Your task: Which lines run from the one containing "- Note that" through the end of the data? Write them out exactly, with the pictures left out.

Data block:
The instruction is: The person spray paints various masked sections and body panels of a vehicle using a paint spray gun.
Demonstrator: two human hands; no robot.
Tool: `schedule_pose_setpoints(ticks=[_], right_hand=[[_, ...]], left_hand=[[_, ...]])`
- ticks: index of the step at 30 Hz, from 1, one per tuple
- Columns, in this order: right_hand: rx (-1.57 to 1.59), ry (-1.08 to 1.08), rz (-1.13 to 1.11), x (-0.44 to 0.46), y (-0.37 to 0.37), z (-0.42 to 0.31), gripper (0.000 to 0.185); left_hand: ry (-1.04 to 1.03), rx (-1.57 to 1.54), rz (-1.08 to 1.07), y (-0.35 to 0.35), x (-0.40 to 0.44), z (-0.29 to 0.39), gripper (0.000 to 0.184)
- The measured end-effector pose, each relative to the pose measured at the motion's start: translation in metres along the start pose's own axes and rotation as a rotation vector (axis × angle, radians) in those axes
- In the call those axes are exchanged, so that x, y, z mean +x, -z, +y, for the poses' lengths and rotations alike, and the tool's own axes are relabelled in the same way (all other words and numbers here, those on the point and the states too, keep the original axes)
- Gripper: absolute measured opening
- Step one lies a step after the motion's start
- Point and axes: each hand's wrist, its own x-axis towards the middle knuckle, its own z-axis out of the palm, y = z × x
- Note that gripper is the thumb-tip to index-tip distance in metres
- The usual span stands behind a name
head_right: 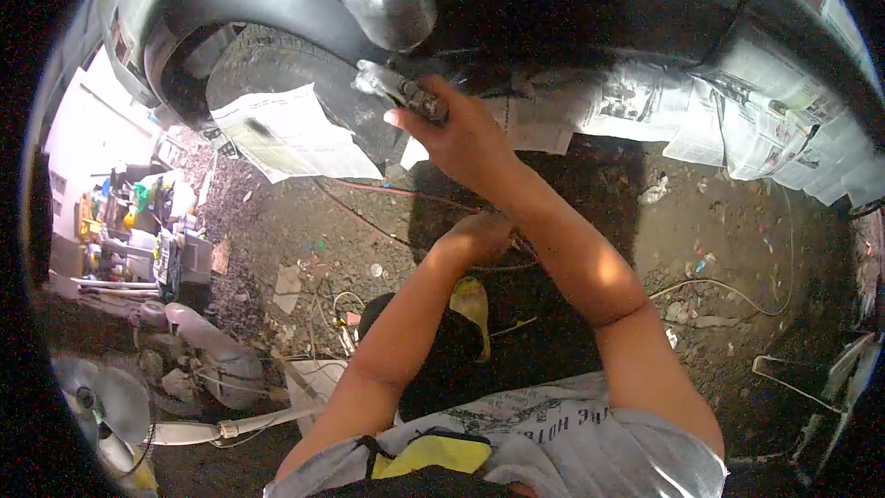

Result for this task:
- Note that gripper is the thumb-tip to index-tip distance in metres
- The usual span stands behind a name
head_right: 

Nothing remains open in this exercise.